- Action item: Please print the listing that follows word for word, but skip any pictures it holds.

- Data section:
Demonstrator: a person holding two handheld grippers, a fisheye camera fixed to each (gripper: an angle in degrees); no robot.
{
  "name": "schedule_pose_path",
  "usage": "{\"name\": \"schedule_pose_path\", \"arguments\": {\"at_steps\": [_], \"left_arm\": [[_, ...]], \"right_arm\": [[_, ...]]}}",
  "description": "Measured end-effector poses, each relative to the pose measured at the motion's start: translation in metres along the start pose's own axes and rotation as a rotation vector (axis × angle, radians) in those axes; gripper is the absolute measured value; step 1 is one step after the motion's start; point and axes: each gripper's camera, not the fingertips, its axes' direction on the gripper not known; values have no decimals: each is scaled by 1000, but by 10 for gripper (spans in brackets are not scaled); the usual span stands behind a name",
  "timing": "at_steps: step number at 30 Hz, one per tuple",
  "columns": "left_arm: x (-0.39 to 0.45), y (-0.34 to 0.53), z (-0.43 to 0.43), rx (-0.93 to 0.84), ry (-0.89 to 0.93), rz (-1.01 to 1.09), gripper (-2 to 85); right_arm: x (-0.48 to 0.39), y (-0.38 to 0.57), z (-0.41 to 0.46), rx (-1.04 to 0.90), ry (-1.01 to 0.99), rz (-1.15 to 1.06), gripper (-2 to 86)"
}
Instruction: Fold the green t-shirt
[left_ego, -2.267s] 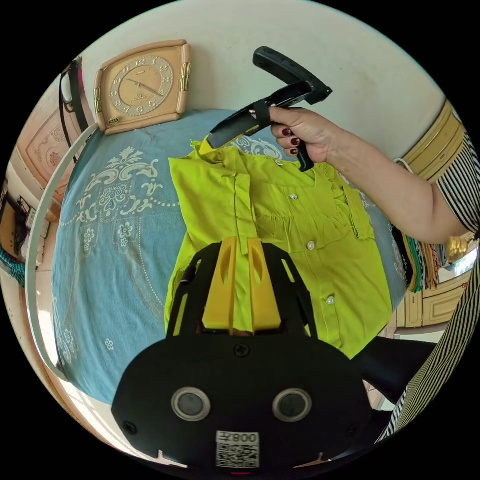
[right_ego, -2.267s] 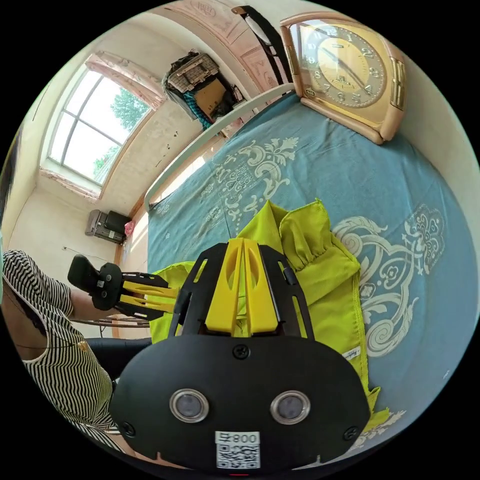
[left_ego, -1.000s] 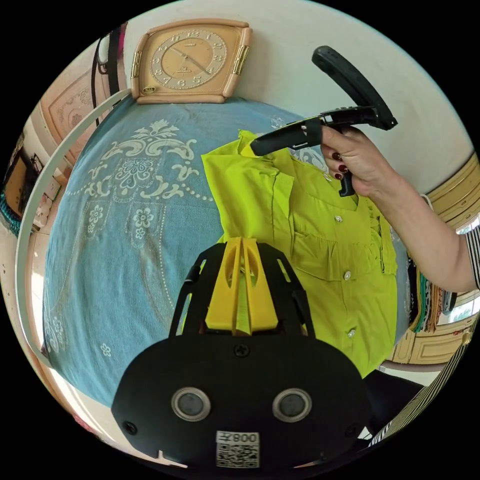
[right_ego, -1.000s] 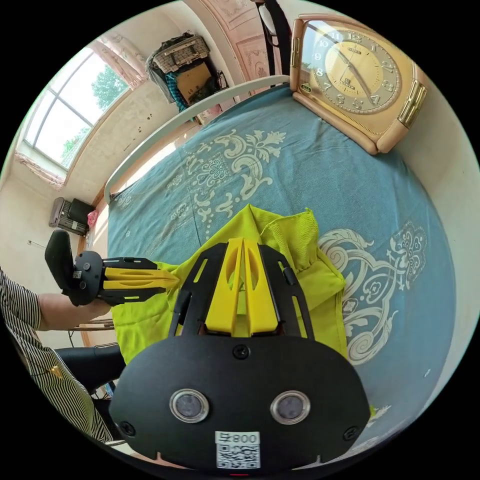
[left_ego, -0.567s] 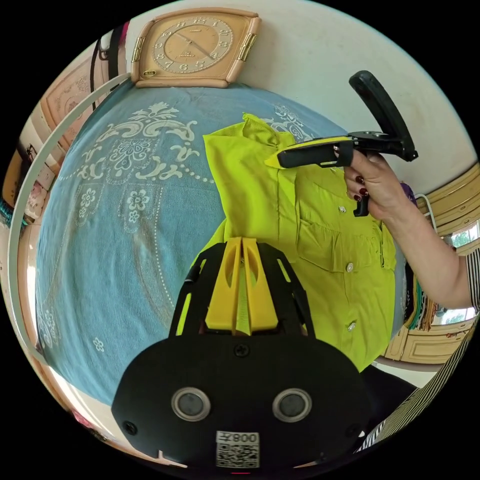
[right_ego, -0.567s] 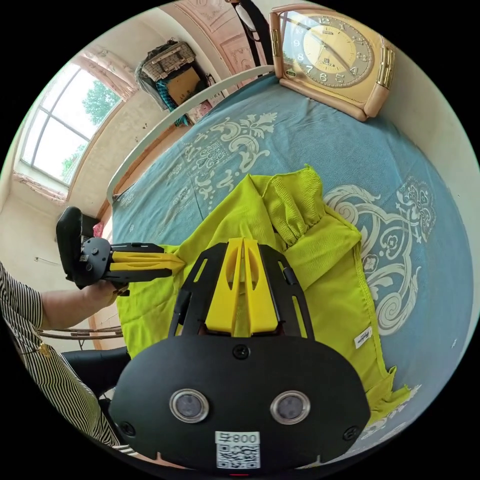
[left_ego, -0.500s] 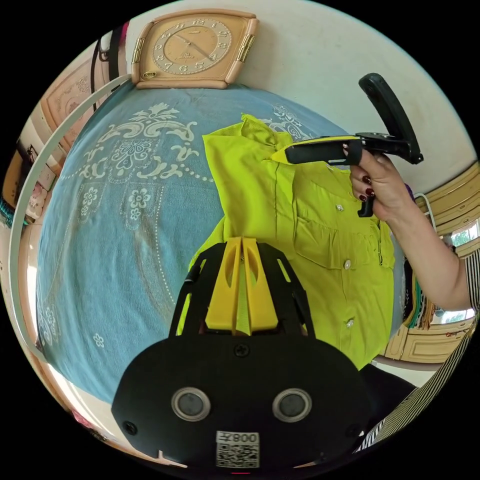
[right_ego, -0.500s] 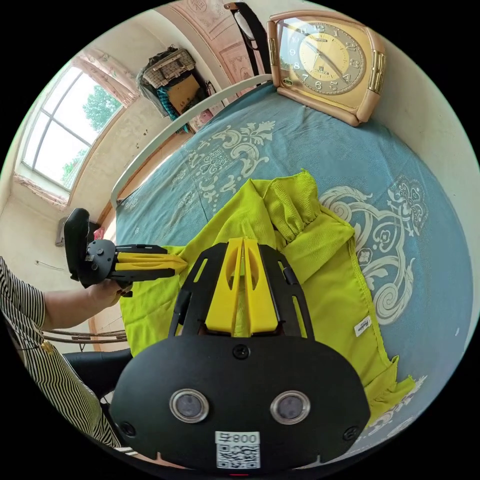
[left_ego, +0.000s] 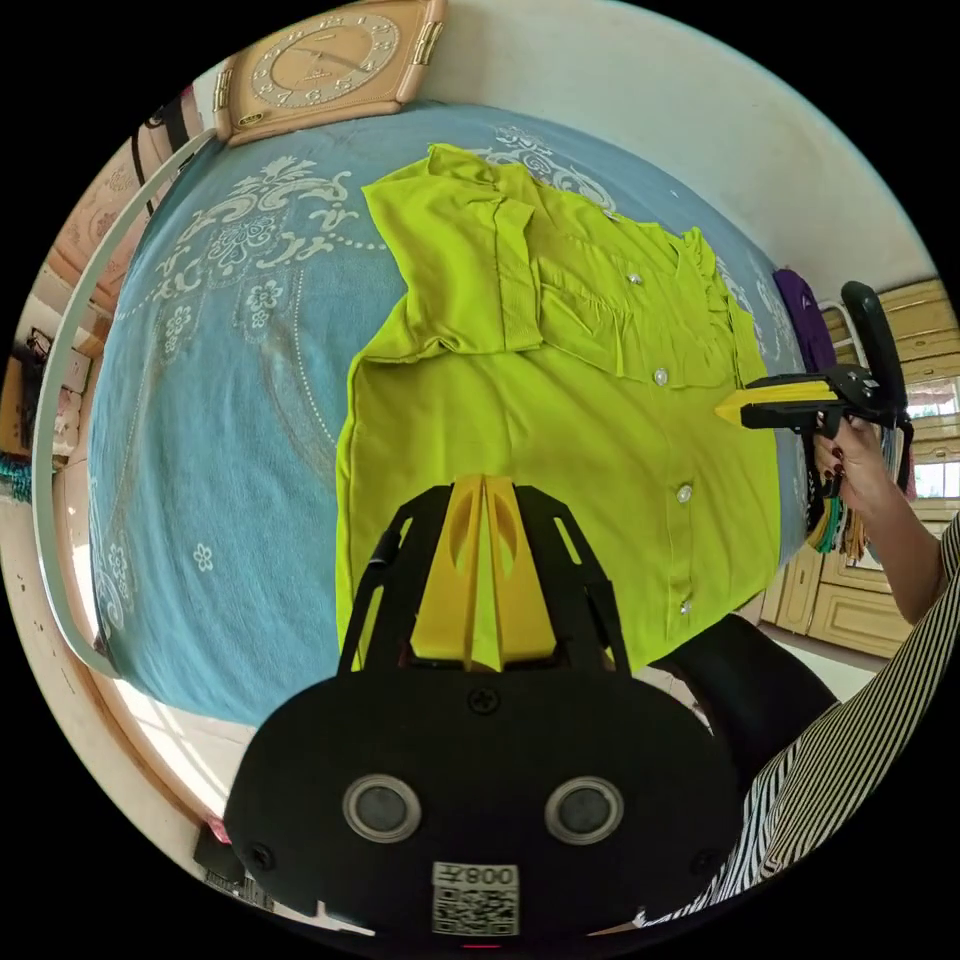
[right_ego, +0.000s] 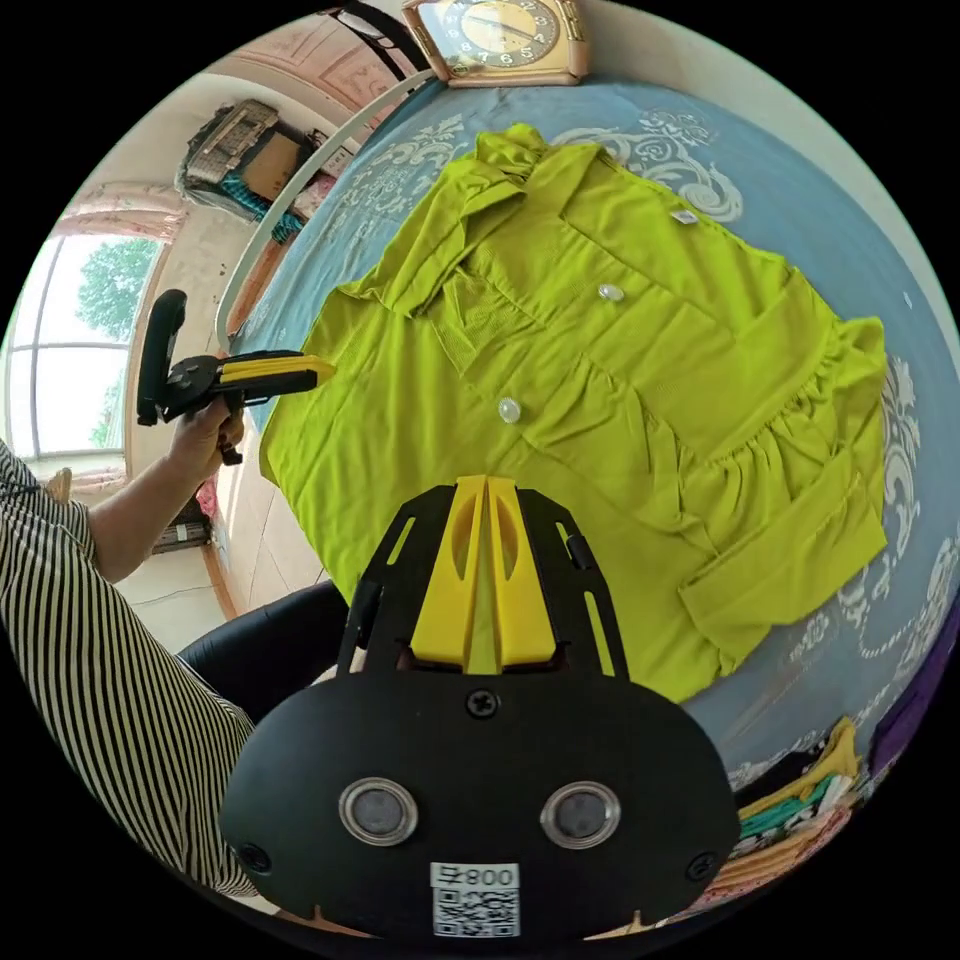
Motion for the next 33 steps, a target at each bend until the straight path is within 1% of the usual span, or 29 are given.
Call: {"name": "schedule_pose_path", "arguments": {"at_steps": [3,7,8,13,22,28,33], "left_arm": [[6,12,17,-87,-32,44,2],[7,21,34,-78,-72,108,3],[6,22,37,-84,-77,130,4],[0,32,53,-64,-84,161,4],[-12,65,84,28,-143,178,4],[-39,89,106,97,-71,131,3],[-61,109,120,136,-31,104,2]], "right_arm": [[5,44,21,-50,65,97,1],[7,75,86,-139,129,135,1],[4,81,94,-82,147,130,1],[-3,107,124,16,166,115,2],[-18,148,192,148,279,79,2],[-17,172,238,203,317,73,3],[-4,191,270,247,284,85,2]]}}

- Answer space:
Demonstrator: a person holding two handheld grippers, a fisheye camera fixed to each (gripper: an angle in degrees); no robot.
{
  "name": "schedule_pose_path",
  "usage": "{\"name\": \"schedule_pose_path\", \"arguments\": {\"at_steps\": [_], \"left_arm\": [[_, ...]], \"right_arm\": [[_, ...]]}}",
  "description": "Measured end-effector poses, each relative to the pose measured at the motion's start: translation in metres along the start pose's own axes and rotation as a rotation vector (axis × angle, radians) in those axes; gripper is the absolute measured value; step 1 is one step after the motion's start; point and axes: each gripper's camera, not the fingertips, its axes' direction on the gripper not known; values have no decimals: each is scaled by 1000, but by 10 for gripper (spans in brackets are not scaled); the usual span stands behind a name",
  "timing": "at_steps: step number at 30 Hz, one per tuple",
  "columns": "left_arm: x (-0.39 to 0.45), y (-0.34 to 0.53), z (-0.43 to 0.43), rx (-0.93 to 0.84), ry (-0.89 to 0.93), rz (-1.01 to 1.09), gripper (-2 to 85); right_arm: x (-0.48 to 0.39), y (-0.38 to 0.57), z (-0.41 to 0.46), rx (-1.04 to 0.90), ry (-1.01 to 0.99), rz (-1.15 to 1.06), gripper (-2 to 86)"
}
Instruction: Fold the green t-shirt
[left_ego, -2.267s] 
[right_ego, -2.267s] 
[left_ego, -1.000s] 
[right_ego, -1.000s] 
[left_ego, -0.567s] 
[right_ego, -0.567s] 
[left_ego, -0.500s] 
[right_ego, -0.500s] 
[left_ego, +0.000s] 
[right_ego, +0.000s] 
Motion for the next 33 steps, a target at each bend until the straight path is within 1% of the usual span, or 29 are given.
Call: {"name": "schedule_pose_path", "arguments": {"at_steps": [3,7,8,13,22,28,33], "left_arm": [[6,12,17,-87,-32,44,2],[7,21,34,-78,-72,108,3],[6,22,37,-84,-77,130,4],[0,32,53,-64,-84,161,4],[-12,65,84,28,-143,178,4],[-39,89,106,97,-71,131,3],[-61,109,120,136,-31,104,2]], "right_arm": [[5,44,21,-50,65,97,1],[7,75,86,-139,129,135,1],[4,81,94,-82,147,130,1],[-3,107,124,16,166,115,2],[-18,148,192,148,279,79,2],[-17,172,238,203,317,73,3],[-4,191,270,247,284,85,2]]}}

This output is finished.